By MORGAN GREEN
NEWS-PRESS STAFF REPORT

For those over 70 and not near death's door, a blossoming offshoot of the life insurance industry has made it possible to get cash in trade for policies that are no longer needed.

The kids are grown and financially successful, so they're OK. The house is paid for, so no need leave money for that. Or, say your life insurance premiums have grown too costly to maintain and you're considering letting the policy lapse to save money.

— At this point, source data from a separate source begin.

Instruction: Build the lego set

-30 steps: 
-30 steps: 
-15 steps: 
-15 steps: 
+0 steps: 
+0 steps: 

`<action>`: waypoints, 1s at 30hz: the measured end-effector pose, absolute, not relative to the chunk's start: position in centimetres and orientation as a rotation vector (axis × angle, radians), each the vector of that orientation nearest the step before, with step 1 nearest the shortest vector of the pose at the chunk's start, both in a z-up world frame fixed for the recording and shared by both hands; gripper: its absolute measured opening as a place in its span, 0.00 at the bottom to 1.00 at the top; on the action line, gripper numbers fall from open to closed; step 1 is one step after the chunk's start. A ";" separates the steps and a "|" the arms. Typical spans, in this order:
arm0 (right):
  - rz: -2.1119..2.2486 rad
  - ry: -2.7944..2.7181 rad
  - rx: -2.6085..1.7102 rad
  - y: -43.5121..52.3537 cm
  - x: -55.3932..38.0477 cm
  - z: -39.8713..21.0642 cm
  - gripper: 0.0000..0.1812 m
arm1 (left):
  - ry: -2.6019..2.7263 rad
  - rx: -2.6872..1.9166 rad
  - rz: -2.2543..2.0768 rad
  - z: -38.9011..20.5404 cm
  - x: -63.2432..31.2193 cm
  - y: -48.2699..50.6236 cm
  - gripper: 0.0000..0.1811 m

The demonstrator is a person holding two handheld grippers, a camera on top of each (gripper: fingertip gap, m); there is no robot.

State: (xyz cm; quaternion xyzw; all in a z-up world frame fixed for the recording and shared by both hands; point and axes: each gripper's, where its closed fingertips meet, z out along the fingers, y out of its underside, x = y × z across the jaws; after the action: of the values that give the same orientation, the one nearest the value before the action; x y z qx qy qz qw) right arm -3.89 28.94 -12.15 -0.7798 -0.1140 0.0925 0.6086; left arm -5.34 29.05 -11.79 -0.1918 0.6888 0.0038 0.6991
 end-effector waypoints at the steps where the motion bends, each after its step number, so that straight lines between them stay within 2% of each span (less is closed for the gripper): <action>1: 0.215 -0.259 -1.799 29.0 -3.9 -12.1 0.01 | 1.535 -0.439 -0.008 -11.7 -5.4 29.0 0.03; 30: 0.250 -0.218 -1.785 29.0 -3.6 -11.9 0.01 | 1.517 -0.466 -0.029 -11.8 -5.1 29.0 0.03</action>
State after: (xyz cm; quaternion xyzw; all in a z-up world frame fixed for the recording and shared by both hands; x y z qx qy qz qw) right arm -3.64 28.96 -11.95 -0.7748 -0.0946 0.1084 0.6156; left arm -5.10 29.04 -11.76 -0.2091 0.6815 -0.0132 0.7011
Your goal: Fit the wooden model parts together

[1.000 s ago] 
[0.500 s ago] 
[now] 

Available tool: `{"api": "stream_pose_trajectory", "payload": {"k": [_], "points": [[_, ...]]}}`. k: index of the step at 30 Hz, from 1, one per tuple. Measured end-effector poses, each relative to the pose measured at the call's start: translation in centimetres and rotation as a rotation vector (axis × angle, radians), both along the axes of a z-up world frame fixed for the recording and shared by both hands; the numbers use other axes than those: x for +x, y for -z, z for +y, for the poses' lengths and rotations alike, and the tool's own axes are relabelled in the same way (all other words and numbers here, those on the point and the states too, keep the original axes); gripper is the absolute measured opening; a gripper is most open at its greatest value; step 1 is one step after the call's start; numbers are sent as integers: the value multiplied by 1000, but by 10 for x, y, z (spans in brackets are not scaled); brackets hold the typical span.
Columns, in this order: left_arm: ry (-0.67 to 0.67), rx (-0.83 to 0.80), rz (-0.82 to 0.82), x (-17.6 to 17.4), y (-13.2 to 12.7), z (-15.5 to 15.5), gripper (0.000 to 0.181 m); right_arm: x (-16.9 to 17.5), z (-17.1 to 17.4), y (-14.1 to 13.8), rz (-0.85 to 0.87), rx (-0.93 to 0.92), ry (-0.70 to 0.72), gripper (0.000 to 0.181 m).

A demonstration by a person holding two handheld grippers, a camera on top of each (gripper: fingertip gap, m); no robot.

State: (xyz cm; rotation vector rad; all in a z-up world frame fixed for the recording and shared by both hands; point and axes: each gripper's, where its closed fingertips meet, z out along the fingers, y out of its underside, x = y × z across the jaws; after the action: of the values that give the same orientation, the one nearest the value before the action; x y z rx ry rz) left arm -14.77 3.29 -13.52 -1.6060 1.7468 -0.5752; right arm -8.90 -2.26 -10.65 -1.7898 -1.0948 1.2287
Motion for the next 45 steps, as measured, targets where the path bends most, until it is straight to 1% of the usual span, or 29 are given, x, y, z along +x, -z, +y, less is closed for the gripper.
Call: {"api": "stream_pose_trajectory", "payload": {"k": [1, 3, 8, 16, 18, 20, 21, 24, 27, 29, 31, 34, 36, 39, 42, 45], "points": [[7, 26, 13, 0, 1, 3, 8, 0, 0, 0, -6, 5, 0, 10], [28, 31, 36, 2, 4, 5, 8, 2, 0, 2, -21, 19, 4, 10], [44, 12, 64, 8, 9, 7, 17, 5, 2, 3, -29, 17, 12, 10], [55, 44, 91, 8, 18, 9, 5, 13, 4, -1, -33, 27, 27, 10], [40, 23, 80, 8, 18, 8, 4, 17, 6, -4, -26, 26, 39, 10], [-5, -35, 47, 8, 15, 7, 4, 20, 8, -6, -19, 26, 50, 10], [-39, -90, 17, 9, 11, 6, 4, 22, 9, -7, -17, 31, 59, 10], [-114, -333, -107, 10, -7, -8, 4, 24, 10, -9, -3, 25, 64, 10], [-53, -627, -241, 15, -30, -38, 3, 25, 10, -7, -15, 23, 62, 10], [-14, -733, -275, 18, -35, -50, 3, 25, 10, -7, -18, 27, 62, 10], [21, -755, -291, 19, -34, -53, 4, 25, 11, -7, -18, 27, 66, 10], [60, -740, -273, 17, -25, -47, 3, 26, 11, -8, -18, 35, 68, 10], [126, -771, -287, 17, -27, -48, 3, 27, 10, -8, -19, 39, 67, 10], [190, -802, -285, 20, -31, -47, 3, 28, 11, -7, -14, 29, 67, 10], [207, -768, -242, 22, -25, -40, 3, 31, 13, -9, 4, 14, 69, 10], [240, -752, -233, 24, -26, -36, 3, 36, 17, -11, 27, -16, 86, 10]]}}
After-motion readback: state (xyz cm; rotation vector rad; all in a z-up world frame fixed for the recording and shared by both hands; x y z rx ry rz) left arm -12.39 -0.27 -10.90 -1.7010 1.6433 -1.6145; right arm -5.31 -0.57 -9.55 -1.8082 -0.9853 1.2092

Maybe you need cash to investments after the recent bear market's bitten into your retirement "kitty."

These are some reasons people are looking into the little-known but growing practice of life settlements, or selling their life insurance policies to the highest institutional bidder. The seller gets cash now. The buyer starts paying the premiums and gets the death benefit later.

Typically, a good candidate has a fairly high income, a fairly large insurance policy, and finds that the need for which they bought their life insurance doesn't exist any more, said Santa Barbara independent insurance agent, E. Russell Smith, who handles life settlements for local clients.

Life settlements were virtually unheard-of until the mid-1980s when the AIDS pandemic sent a wave of terminally ill policyholders seeking cash settlements to pay their medical expenses or for other needs during their last weeks.

According to industry trade groups, a number of reputable companies saw the potential. In 1998, some began pooling assets and buying policies from people with anywhere from two to 10 years of expected life-span.

A whole new secondary life insurance policy market and a new financial option for millions of policyholders was born.

The nationwide practice, which is not regulated in many states including California, has suffered from unscrupulous players. Some paid policyholders too little. Others, sold shares of policies to individuals for a "guaranteed" hefty return that hasn't materialized.

But a number of nationwide business and financial publications acknowledge a legitimate new industry involving large institutional purchasers who "bid" on proffered policies.

The life settlement market grew from $200 million in purchased face amount to an estimated $1.7 billion between 1998 and 2002, according to life insurance consultants Erich Sippel and Co., in a report published in Trusts and Estates magazine.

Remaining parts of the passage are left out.